“不用了,我中午不喝汤。”亦可嘴里含着饭,闷声道。
“哦?那是为什么,你中午不喝汤的?”蔡向欣笑着,饶有兴趣问道。
“在单位吃饭,习惯了。”亦可道,低头吃饭。煲仔饭的饭粒有些干,嚼起来比平日里的费劲。
夏栋看了亦可一眼,随即坐下,取过另一盒饭,打开盖子,拿起筷子就要吃。亦可按住他的手,“你不是吃饱了么?别糟蹋。”
“不糟蹋,我还可以继续吃。我喜欢吃煲仔饭。”
“别撑着了。”蔡向欣的声音幽幽飘来。
“是啊,别吃撑了。”亦可嘴角扯出一个笑,附和道。
夏栋似乎未曾听到这两个女人的话,往嘴里塞了几口饭,口中道:“好吃!”
亦可也不理会他,低头只顾吃自个的。夏栋每吞一口饭,就瞅她一眼,好像她是个交通信号灯,而他是停在路口的汽车似的。

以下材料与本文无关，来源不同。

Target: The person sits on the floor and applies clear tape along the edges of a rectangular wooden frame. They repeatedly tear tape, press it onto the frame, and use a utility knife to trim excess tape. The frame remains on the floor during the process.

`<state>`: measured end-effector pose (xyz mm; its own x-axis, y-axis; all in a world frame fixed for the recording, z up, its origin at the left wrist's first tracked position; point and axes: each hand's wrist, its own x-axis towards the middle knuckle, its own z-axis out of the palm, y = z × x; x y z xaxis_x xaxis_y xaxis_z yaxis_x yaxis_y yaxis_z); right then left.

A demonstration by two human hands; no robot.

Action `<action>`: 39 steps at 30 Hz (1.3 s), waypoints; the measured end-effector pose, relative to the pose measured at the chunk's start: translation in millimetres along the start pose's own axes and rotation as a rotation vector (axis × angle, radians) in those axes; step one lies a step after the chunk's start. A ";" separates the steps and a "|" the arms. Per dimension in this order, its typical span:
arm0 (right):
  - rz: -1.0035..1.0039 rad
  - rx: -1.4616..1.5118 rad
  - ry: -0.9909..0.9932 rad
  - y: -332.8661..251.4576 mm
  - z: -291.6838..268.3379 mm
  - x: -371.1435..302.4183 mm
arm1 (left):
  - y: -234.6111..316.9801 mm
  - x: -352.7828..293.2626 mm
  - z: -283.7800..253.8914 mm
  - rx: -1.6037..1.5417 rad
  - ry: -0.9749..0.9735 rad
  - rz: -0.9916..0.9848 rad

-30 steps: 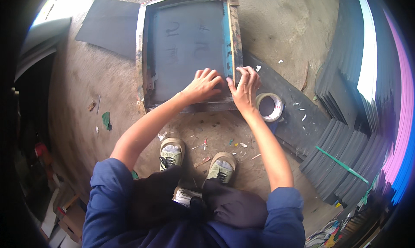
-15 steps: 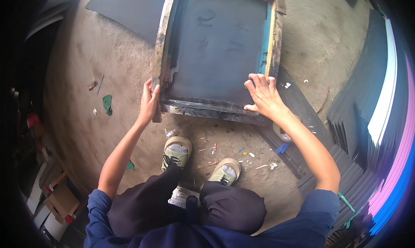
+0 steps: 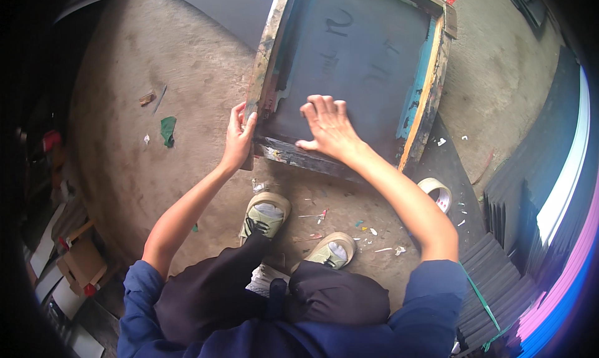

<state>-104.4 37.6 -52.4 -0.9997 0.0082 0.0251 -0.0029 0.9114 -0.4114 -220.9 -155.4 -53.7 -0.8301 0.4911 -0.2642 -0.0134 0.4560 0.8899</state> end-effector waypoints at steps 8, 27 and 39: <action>0.056 -0.060 -0.085 25.3 -21.3 -48.5 | -1.3 -2.3 -1.3 -0.002 -0.007 0.026; 0.063 0.066 -0.021 -29.6 13.1 30.2 | -20.7 1.0 -4.5 -0.242 -0.080 -0.187; 0.084 0.211 0.058 -41.4 16.3 26.1 | -34.1 7.8 -2.1 -0.084 -0.068 -0.113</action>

饭吃到一半,蔡向欣突然问:“亦可啊,你们平常放假,中午没做饭的吗?”
亦可楞了楞,说:“嗯,回来都这个点了,哪有时间做饭。”
刚说完,她愈发觉得口中的饭粒干得跟沙子似的难吃,勉强嚼多两口,便把盒饭一推,对夏栋说:“我吃饱了,先进房里休息,你吃完了收拾一下。”
说罢,随即起身回了卧室。待到她午睡醒来,见夏栋也躺在床上。夏栋见她醒来,抱怨道:“唉,吃多了,胃胀得难受。”
“哼,”亦可道,“活该,让你不要硬撑,你就偏不听。”
“我这不是,怕辜负你打包的饭嘛!”
亦可虽口中嘲笑,但还是拿来了上標油,掀开夏栋的上衣,细细地将油涂在他那圆鼓鼓的肚皮上,边顺时针打圈,边叹气道:“你命真好,三个人中,总有一个被忘记。而你,则永远是那个吃双份的人。”
“好了,不用抹了,”夏栋把衣服放下,抓住亦可的手,“我以后不会再忘记的。”
亦可轻轻将手抽回。她心中叹气道:“但愿吧。”嘴里却不说出任何话语,只是笑笑,又微微点头,好像第一次听到夏栋的承诺时那样的无知感动状,而内心,却不再起任何波澜。
一切照旧,又到了晚饭。三个人安安静静地把晚饭吃完,各自忙完后,亦可走到入户花园逗猫玩。如今正是换毛季,空中偶尔飘荡着几撮猫毛,晃眼一看还以为柳絮在飞。两只猫,尤其是夏力力,因为是长毛猫,掉毛得厉害。亦可用手在它背上轻轻一撸,已满手是毛。
亦可倒也习惯了猫掉毛。但如今她首先想到的便是:赶紧拿吸尘器吸吸地面,不然婆婆又要抱怨猫毛。接着又想到了:要不带夏力力去剃剃毛?第二种想法刚冒出来,自己便觉得不可思议。她怎么冒出这样的想法?夏力力是一只敏感的猫咪,若给它剃了毛,想必还要气出病来。
正胡思乱想时,门铃响了。亦可开门一看,门外站着王意君,手里还提着一袋东西。